Progressive Overload: How to Build Strength
Do you ever feel like your training hasn’t really improved or you haven’t made any gains? Your progress was great when you started and you were getting stronger; faster; gaining muscle, or losing fat week after week, and then all of a sudden, it slowed and you eventually stopped making progress. Sound familiar? Yep, it’s happened to all of us. That’s why progressive overload is important to apply to your training.
Progressive overload means doing more over time. For example, you could be adding some weight to the bar, doing more reps, and/or having more productive training sessions (Bret Contreas).
It’s one of the most important principles in strength training because as your body gets used to the same sets, reps and load, results start to plateau. By progressively overloading, you’re increasing the demand on your muscles by making each session harder week on week to increase in size, strength and endurance.
How to progressively overload
Now, progressive overload doesn’t just mean adding weight or reps each week, there are many ways to go about this. Bret Contreas (world-renowned Glute Guy) states, “if you’re starting out, then you want to progress in a range of motion and form. It might be the same weight and reps as the week before, but with better form, that’s progression. You ‘did more’ for the neuromuscular system in terms of movement and even muscle force as better form relies more on the targeted muscles.”

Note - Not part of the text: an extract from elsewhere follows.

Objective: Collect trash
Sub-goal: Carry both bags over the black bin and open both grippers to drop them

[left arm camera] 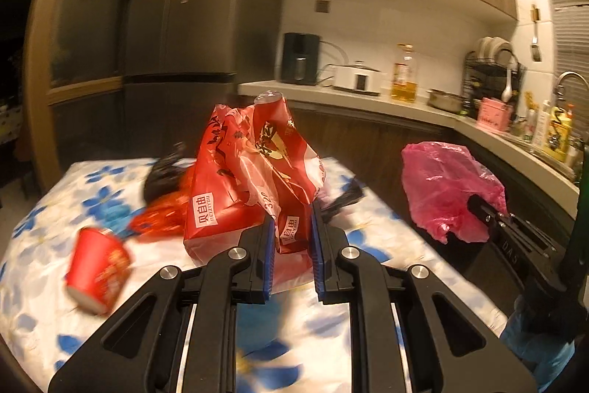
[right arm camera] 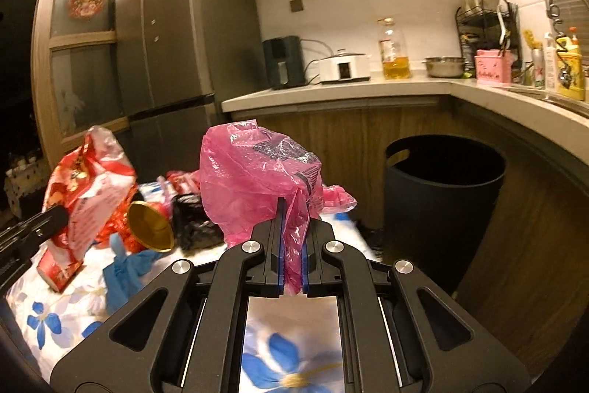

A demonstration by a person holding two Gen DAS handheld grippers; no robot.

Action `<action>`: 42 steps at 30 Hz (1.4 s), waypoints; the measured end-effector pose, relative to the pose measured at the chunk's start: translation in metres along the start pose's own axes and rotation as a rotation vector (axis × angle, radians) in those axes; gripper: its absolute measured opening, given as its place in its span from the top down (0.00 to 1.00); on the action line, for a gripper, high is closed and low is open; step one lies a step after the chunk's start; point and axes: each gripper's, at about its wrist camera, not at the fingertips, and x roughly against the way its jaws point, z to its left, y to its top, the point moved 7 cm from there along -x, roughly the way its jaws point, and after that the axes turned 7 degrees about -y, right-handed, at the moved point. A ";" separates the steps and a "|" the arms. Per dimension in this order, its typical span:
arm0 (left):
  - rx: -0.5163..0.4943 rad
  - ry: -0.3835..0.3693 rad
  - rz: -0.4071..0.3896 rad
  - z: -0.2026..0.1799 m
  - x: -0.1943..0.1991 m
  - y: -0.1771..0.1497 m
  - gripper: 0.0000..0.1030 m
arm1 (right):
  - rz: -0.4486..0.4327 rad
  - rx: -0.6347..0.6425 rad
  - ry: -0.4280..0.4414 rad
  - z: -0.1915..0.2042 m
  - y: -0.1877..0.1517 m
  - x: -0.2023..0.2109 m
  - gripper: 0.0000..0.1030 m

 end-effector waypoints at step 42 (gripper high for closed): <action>-0.160 -0.541 0.028 -0.268 -0.222 0.035 0.74 | -0.115 -0.122 -0.338 -0.212 0.084 -0.097 0.93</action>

Once you’ve nailed your form and range of motion, you can start progressing your training through other ways:
- Lift the same weight and volume with better form (and eventually less effort as you become more efficient)

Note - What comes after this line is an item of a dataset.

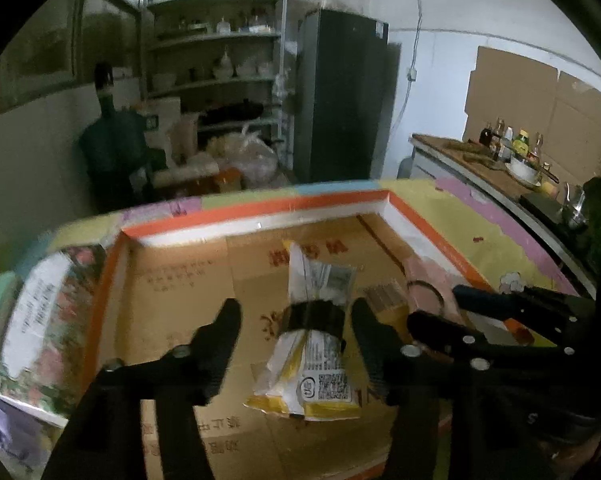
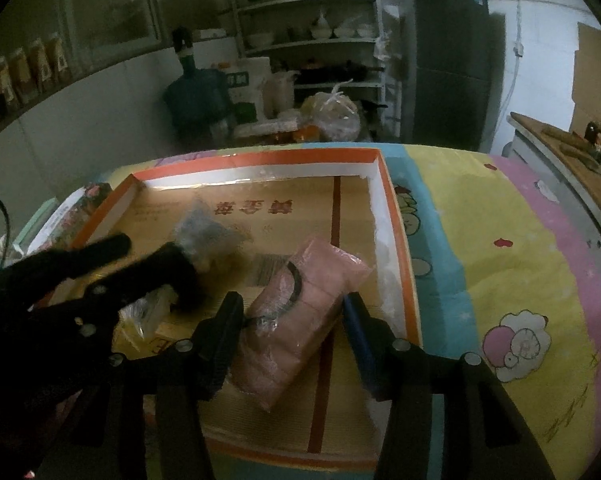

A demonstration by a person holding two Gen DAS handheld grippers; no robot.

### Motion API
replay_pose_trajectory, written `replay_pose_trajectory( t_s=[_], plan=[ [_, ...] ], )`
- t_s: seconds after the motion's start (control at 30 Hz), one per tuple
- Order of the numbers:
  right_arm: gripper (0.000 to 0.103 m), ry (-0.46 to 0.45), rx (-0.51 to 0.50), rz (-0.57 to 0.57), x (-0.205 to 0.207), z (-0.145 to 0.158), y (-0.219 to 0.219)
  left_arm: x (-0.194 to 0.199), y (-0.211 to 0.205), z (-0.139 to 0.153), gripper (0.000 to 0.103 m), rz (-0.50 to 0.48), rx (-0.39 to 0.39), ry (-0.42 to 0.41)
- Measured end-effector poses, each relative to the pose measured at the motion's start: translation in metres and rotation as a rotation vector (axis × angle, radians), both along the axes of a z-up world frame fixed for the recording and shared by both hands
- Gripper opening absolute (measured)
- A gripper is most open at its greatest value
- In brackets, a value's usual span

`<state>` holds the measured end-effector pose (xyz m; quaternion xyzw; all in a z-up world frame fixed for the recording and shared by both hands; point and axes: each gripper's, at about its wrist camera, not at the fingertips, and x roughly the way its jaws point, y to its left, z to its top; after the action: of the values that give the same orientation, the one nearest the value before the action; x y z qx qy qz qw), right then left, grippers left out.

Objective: Organize soft objects
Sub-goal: 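Lower and release the snack packet and pink bar into the tray with both grippers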

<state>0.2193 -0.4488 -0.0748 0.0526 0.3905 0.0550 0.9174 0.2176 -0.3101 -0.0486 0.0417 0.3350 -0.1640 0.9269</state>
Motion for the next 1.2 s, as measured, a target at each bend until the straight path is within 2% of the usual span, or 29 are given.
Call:
replay_pose_trajectory(
  t_s=[0.03, 0.33, 0.73, 0.83, 1.17, 1.2],
  plan=[
    [0.054, -0.004, 0.000, -0.004, -0.001, 0.001, -0.001, -0.002, 0.000, 0.003, 0.067, -0.003, 0.000, -0.013],
    [0.058, -0.050, 0.001, -0.009, -0.015, 0.013, 0.003, -0.018, 0.006, 0.022, 0.078, -0.014, -0.002, -0.080],
    [0.059, -0.103, -0.008, -0.024, -0.036, 0.031, 0.015, -0.038, 0.032, 0.050, 0.084, 0.010, -0.042, -0.160],
    [0.059, -0.131, 0.000, -0.037, -0.044, 0.038, 0.018, -0.045, 0.044, 0.059, 0.088, 0.027, -0.049, -0.192],
    [0.060, -0.274, 0.031, -0.077, -0.080, 0.065, 0.046, -0.073, 0.088, 0.081, 0.089, 0.065, -0.046, -0.272],
    [0.063, -0.286, 0.038, -0.078, -0.083, 0.067, 0.050, -0.076, 0.091, 0.082, 0.089, 0.065, -0.045, -0.276]
  ],
)
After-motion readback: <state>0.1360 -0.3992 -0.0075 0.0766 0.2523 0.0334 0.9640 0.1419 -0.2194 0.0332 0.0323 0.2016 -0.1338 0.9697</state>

- Lift the same weight with more range of motion
- Lift the same weight for more reps
- Do more sets with the same weight and reps
- Decrease rest between sets
- Increase time under tension (e.g. slow eccentrics, pauses, etc.)
- Lift the same weight and volume more often
- Increase the number of training sessions in a week
- Use more advanced training strategies such as eccentric overload, drop sets, static holds, etc.
It’s about training smarter, not harder
Progression won’t always be linear, though. You won’t always be able to increase your squat by 5kg every week - over 52 weeks, that’s a 260kg increase in a year which is absurd.
Adaptations happen in waves; sometimes you’ll make a lot of progress in one week but in another week, you might not be able to lift more weight, or even go backwards! But that’s normal (your body might just need a deload). Don’t be discouraged because training means you’re in it for the long game, and when you look back over the months or even years, you’ll notice that everything has gone up if you just stay consistent and apply progressive overload to your training.